» Work task
Repeat word for word the opening stretch of the entries, from the first line through the line containing "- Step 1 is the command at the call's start".

» Extracted records
*** Begin section ***

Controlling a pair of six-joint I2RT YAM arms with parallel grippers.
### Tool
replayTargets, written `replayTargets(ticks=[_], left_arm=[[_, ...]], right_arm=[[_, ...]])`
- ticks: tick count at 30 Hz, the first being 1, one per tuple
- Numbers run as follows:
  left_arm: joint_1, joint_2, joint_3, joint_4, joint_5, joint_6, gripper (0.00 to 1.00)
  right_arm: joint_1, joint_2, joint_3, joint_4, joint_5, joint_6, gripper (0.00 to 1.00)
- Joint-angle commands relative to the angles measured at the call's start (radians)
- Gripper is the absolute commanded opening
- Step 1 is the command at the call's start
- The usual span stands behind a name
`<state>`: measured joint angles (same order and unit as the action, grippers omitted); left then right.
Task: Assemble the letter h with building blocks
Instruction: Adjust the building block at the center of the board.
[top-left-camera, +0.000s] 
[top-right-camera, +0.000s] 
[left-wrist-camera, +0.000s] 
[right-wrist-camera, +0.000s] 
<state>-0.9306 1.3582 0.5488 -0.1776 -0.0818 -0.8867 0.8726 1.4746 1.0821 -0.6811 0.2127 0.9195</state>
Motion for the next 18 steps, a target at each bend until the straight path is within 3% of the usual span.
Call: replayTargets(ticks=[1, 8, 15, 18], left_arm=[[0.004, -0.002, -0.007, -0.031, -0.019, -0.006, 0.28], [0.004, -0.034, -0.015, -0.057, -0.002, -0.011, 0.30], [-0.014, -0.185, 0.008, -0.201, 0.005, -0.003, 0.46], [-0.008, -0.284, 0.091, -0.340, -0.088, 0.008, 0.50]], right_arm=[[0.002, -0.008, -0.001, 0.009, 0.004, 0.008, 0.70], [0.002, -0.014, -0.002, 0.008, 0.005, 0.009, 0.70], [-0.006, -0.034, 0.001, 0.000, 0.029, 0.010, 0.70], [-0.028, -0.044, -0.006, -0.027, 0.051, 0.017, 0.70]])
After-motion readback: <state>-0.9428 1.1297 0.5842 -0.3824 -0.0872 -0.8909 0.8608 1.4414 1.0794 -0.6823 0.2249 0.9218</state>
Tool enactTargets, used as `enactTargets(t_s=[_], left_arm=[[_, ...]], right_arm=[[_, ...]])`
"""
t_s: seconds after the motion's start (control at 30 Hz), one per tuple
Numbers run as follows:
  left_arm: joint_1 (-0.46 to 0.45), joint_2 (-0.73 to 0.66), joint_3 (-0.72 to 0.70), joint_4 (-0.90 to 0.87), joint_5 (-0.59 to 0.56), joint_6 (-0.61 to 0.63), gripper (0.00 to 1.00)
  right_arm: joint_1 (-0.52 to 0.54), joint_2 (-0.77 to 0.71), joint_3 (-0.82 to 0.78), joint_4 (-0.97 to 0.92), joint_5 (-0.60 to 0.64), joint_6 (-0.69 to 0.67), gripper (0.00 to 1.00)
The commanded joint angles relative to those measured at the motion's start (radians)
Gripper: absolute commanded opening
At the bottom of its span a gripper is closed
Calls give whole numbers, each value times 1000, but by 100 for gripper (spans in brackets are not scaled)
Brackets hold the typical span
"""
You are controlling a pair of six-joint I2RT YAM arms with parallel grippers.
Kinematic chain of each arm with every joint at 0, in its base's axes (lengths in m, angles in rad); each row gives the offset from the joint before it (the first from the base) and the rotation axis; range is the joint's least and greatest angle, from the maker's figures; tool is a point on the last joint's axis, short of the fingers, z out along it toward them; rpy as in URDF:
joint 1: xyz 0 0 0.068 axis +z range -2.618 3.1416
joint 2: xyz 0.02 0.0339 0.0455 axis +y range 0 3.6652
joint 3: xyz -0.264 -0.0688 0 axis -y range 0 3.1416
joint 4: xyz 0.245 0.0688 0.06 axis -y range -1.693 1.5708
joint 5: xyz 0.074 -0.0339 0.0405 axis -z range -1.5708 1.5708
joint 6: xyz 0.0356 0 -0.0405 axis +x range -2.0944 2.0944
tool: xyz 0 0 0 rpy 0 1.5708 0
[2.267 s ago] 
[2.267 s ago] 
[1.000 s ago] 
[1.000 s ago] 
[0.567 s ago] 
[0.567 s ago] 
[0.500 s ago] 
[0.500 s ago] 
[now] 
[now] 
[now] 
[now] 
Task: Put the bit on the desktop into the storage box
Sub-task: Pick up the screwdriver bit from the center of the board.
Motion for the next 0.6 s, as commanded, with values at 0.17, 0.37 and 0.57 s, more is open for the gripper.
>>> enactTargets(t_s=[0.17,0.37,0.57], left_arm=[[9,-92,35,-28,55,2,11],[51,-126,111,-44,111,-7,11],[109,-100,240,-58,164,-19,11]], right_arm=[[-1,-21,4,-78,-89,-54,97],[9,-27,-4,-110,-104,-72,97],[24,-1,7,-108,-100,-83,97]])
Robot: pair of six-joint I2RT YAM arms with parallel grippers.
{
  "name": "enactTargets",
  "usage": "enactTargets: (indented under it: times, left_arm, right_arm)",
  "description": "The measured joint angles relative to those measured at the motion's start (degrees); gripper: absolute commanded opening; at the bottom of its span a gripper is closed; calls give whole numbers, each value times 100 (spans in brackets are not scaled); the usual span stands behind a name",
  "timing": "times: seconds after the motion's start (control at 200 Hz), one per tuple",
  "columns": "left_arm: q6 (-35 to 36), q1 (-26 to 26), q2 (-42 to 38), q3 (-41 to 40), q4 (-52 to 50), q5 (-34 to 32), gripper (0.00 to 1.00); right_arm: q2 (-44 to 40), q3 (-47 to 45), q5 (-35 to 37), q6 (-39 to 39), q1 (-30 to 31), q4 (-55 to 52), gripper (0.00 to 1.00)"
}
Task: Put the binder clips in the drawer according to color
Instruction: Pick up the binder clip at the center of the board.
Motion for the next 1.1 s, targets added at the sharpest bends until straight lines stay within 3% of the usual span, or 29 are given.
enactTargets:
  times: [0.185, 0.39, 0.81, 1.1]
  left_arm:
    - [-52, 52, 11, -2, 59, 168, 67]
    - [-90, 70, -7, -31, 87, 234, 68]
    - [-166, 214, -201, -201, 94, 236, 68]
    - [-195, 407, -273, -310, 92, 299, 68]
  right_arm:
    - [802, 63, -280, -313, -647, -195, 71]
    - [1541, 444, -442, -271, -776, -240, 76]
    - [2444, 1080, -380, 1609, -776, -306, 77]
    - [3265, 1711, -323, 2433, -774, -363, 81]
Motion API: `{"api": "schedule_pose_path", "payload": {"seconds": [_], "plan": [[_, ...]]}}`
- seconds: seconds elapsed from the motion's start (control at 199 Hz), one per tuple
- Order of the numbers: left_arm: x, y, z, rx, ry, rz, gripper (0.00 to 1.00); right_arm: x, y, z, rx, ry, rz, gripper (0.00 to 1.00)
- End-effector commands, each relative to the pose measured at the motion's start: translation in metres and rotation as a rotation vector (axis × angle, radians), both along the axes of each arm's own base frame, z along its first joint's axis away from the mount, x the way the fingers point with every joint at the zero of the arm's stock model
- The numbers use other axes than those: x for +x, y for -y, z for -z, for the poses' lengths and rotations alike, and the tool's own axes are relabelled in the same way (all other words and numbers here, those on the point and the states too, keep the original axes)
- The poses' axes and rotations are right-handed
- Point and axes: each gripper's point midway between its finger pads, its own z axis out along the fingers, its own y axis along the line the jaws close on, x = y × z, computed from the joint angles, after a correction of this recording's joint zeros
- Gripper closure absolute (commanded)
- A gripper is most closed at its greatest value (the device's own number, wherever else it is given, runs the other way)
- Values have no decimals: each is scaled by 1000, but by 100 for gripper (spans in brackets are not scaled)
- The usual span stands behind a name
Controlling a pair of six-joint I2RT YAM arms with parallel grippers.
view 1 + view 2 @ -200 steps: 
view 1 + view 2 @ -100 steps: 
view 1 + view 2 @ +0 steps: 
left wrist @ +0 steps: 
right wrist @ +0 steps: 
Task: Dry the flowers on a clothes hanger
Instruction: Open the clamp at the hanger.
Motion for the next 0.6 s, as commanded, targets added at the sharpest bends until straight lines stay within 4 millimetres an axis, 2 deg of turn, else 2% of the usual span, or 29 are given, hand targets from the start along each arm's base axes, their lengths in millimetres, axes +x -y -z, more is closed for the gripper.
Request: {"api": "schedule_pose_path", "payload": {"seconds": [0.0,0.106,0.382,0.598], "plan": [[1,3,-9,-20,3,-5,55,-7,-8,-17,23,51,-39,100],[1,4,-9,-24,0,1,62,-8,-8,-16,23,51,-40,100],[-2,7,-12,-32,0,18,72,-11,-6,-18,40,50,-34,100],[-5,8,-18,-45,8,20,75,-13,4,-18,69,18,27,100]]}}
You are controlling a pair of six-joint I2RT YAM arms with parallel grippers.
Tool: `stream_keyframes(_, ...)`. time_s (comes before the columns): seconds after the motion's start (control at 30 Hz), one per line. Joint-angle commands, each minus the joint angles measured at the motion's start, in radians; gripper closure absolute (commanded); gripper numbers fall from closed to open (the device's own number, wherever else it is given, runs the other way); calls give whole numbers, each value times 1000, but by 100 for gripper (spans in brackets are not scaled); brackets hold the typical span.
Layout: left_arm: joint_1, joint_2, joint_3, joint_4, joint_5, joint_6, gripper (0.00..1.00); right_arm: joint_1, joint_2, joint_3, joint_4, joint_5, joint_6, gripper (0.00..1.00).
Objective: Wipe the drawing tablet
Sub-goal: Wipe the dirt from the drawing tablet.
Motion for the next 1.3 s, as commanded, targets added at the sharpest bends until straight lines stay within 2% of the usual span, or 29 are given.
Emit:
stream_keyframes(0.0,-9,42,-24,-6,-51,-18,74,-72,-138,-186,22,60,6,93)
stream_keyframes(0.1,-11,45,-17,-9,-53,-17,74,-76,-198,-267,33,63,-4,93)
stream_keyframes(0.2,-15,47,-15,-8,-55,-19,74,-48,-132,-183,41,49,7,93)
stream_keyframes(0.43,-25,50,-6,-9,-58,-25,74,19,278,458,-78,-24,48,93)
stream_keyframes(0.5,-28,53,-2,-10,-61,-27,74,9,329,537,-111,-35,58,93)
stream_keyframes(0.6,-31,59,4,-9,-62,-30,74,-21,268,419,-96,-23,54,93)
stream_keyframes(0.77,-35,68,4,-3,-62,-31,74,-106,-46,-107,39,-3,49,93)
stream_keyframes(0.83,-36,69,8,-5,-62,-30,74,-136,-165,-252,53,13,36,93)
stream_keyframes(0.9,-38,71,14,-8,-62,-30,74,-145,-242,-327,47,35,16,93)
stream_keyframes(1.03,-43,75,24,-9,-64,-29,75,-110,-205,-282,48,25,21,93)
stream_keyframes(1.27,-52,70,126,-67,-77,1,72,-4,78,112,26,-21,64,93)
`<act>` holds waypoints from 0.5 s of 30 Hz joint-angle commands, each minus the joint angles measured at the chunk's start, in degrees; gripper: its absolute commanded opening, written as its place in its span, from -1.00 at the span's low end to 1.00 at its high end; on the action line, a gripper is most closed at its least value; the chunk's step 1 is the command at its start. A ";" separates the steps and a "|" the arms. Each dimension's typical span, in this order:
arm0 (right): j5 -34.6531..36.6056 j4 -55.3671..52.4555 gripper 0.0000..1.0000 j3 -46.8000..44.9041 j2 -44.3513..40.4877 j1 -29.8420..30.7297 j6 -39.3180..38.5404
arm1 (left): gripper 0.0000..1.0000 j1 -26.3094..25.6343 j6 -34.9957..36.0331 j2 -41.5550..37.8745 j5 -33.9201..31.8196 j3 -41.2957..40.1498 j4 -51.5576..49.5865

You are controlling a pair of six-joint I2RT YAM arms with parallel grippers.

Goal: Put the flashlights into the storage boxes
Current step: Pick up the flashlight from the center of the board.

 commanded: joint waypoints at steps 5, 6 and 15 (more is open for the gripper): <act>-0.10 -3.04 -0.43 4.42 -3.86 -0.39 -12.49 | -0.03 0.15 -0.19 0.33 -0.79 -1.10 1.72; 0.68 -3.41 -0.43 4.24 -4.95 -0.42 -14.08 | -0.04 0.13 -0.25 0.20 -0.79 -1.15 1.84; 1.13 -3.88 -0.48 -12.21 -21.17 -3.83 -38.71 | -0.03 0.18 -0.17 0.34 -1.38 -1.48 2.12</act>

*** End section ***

» Task output
Controlling a pair of six-joint I2RT YAM arms with parallel grippers.
### Tool
replayTargets, written `replayTargets(ticks=[_], left_arm=[[_, ...]], right_arm=[[_, ...]])`
- ticks: tick count at 30 Hz, the first being 1, one per tuple
- Numbers run as follows:
  left_arm: joint_1, joint_2, joint_3, joint_4, joint_5, joint_6, gripper (0.00 to 1.00)
  right_arm: joint_1, joint_2, joint_3, joint_4, joint_5, joint_6, gripper (0.00 to 1.00)
- Joint-angle commands relative to the angles measured at the call's start (radians)
- Gripper is the absolute commanded opening
- Step 1 is the command at the call's start

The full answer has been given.